**WHAT IS NEEDED**.
Only one stretch of the records below should be repeated. It starts with the line containing "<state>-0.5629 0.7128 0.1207" and goes on through the line containing "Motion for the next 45", exactly as written.

== SOURCE INFORMATION ==

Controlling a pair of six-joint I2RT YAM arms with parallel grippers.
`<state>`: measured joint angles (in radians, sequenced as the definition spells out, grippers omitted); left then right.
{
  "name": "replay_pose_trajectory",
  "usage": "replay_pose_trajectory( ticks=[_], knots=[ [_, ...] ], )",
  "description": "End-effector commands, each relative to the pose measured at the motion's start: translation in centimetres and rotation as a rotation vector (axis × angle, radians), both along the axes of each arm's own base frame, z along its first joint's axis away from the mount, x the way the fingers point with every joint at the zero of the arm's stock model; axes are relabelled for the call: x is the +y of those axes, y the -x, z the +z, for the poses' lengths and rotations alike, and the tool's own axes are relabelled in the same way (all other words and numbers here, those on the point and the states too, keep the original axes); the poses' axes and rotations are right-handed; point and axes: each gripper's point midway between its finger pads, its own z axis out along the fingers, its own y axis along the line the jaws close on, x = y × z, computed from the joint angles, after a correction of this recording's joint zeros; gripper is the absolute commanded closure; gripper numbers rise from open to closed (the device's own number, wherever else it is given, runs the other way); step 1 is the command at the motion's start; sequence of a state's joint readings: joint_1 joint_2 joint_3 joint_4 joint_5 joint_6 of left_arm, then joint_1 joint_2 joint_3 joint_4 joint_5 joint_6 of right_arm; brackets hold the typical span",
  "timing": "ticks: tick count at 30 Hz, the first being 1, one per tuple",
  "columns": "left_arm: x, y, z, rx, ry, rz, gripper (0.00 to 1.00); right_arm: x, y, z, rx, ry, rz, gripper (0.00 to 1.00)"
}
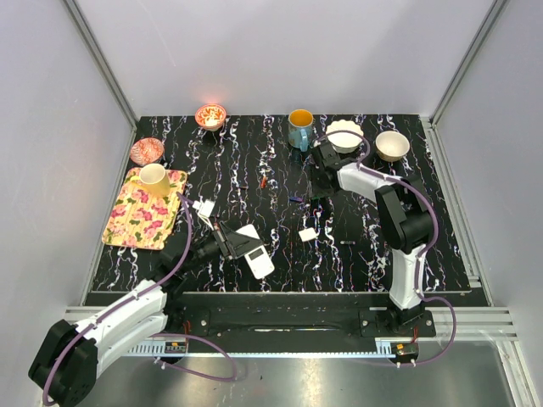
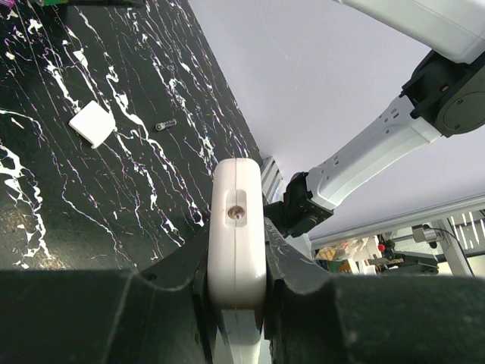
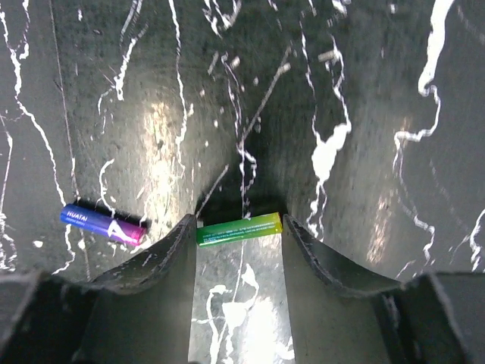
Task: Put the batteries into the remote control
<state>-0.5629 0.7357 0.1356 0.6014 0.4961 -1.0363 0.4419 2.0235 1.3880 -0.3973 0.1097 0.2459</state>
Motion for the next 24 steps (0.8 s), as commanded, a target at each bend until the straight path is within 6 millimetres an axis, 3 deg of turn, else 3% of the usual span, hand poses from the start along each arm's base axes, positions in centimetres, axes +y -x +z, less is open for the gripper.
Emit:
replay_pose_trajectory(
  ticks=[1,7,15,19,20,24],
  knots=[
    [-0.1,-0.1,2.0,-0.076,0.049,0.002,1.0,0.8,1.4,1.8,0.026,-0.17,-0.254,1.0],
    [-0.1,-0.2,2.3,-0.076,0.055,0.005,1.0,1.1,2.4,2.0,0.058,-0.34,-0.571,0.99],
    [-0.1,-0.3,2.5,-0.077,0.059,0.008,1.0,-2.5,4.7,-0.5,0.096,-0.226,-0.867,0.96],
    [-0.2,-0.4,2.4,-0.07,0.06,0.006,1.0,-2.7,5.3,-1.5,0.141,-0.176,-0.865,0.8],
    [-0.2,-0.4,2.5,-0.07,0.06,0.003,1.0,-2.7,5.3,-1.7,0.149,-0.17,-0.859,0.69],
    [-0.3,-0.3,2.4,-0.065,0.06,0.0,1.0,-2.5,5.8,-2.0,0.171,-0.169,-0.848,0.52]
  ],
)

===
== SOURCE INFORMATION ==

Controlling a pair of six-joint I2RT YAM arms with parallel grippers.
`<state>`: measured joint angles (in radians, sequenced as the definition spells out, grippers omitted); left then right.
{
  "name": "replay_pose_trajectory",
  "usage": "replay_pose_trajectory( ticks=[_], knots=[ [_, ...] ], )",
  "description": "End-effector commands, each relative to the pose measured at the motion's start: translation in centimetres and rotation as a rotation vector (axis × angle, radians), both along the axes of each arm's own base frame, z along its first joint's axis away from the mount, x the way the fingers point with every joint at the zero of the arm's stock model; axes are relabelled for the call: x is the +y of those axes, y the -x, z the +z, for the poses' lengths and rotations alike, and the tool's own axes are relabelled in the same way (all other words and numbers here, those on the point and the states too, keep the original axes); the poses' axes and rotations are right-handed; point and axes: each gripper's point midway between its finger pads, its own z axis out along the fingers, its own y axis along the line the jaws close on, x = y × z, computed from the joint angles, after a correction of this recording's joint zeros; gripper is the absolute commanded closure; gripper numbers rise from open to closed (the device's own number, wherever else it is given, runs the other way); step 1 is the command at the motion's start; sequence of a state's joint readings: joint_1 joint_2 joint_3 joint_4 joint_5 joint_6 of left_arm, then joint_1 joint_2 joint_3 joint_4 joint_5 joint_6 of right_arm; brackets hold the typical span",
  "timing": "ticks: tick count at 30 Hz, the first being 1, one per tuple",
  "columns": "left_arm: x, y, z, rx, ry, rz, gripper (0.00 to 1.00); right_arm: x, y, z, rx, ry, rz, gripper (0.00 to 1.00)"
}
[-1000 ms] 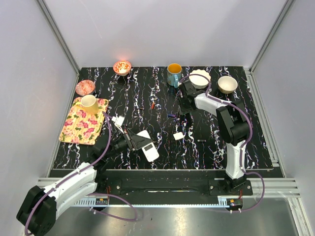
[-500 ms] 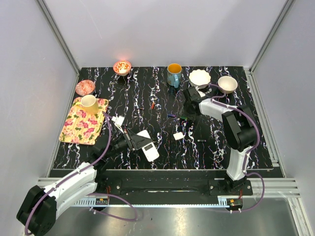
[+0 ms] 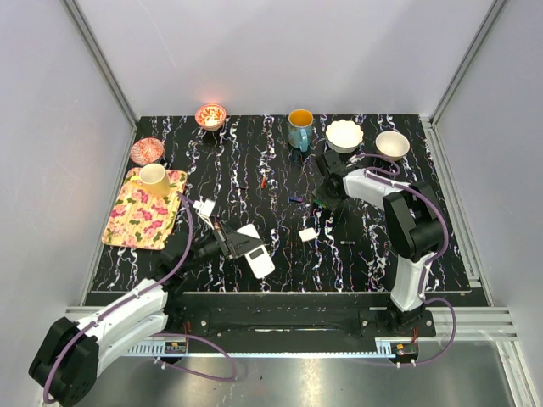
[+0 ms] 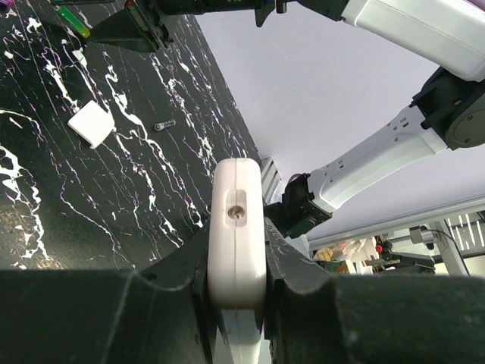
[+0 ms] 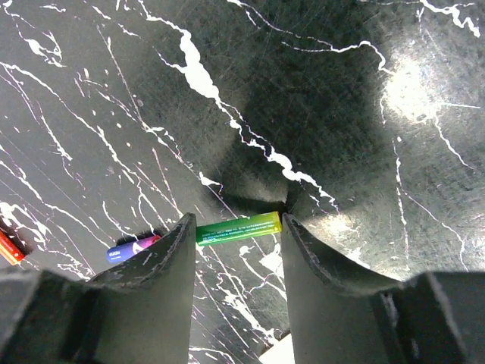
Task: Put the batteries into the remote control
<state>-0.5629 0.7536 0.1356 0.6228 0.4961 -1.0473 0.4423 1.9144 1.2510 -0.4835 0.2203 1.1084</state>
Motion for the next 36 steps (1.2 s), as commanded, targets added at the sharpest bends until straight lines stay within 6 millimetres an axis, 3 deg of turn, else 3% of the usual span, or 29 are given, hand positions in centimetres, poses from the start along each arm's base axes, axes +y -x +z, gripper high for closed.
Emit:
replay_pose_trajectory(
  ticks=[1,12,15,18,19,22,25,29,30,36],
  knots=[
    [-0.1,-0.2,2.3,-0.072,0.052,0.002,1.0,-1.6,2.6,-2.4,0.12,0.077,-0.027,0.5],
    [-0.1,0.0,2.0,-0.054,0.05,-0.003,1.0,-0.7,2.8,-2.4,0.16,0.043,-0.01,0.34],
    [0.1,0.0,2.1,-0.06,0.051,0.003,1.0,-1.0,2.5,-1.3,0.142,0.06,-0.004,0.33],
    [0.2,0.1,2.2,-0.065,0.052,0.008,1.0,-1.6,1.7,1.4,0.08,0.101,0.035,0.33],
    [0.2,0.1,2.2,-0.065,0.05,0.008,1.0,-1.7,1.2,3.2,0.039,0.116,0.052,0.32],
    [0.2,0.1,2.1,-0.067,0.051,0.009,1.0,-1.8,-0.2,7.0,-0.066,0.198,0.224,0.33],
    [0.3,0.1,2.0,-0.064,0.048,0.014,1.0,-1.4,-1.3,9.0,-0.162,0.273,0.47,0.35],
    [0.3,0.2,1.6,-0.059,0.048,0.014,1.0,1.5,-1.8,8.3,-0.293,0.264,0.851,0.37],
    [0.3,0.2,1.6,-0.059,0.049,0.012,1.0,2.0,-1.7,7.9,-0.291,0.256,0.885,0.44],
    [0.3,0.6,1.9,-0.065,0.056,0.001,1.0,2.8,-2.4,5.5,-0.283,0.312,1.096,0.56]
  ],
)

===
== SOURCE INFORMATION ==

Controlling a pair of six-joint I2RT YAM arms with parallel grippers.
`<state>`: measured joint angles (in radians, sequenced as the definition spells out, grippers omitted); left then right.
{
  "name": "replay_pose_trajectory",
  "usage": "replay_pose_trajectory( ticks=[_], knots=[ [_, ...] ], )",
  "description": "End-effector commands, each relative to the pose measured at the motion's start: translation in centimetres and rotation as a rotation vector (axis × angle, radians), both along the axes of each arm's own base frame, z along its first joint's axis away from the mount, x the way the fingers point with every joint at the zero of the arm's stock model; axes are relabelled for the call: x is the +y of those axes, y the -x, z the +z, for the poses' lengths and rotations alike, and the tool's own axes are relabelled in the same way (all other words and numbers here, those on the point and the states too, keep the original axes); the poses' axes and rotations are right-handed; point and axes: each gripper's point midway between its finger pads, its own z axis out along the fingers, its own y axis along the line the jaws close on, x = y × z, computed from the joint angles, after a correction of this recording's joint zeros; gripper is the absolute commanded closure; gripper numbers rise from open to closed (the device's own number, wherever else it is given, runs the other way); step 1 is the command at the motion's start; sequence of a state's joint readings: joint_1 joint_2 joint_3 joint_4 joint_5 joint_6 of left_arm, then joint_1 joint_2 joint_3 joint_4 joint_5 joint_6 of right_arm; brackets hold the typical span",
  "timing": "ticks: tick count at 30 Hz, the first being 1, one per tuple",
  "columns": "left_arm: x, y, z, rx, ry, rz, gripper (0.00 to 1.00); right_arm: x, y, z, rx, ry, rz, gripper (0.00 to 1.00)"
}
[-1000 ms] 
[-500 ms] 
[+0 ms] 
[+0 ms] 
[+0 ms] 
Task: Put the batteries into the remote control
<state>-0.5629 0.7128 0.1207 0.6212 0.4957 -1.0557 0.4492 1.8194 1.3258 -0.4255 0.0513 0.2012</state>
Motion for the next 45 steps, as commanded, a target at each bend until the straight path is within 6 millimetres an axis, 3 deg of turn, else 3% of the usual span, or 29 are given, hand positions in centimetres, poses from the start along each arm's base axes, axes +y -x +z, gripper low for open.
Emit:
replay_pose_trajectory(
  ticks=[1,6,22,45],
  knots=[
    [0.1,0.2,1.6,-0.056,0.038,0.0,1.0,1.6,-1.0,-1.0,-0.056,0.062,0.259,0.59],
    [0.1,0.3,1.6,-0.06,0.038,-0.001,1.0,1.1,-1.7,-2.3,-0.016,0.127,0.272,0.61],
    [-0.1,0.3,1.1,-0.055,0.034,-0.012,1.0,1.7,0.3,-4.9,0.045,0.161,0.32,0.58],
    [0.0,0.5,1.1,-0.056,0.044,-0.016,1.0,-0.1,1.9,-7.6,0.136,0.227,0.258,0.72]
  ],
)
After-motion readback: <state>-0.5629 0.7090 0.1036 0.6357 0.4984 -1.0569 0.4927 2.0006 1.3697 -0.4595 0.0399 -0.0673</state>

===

**EXPECTED ANSWER**.
<state>-0.5629 0.7128 0.1207 0.6212 0.4957 -1.0557 0.4492 1.8194 1.3258 -0.4255 0.0513 0.2012</state>
Motion for the next 45 steps, as commanded, a target at each bend until the straight path is within 6 millimetres an axis, 3 deg of turn, else 3% of the usual span, or 29 are given, hand positions in centimetres, poses from the start along each arm's base axes, axes +y -x +z, gripper low for open.

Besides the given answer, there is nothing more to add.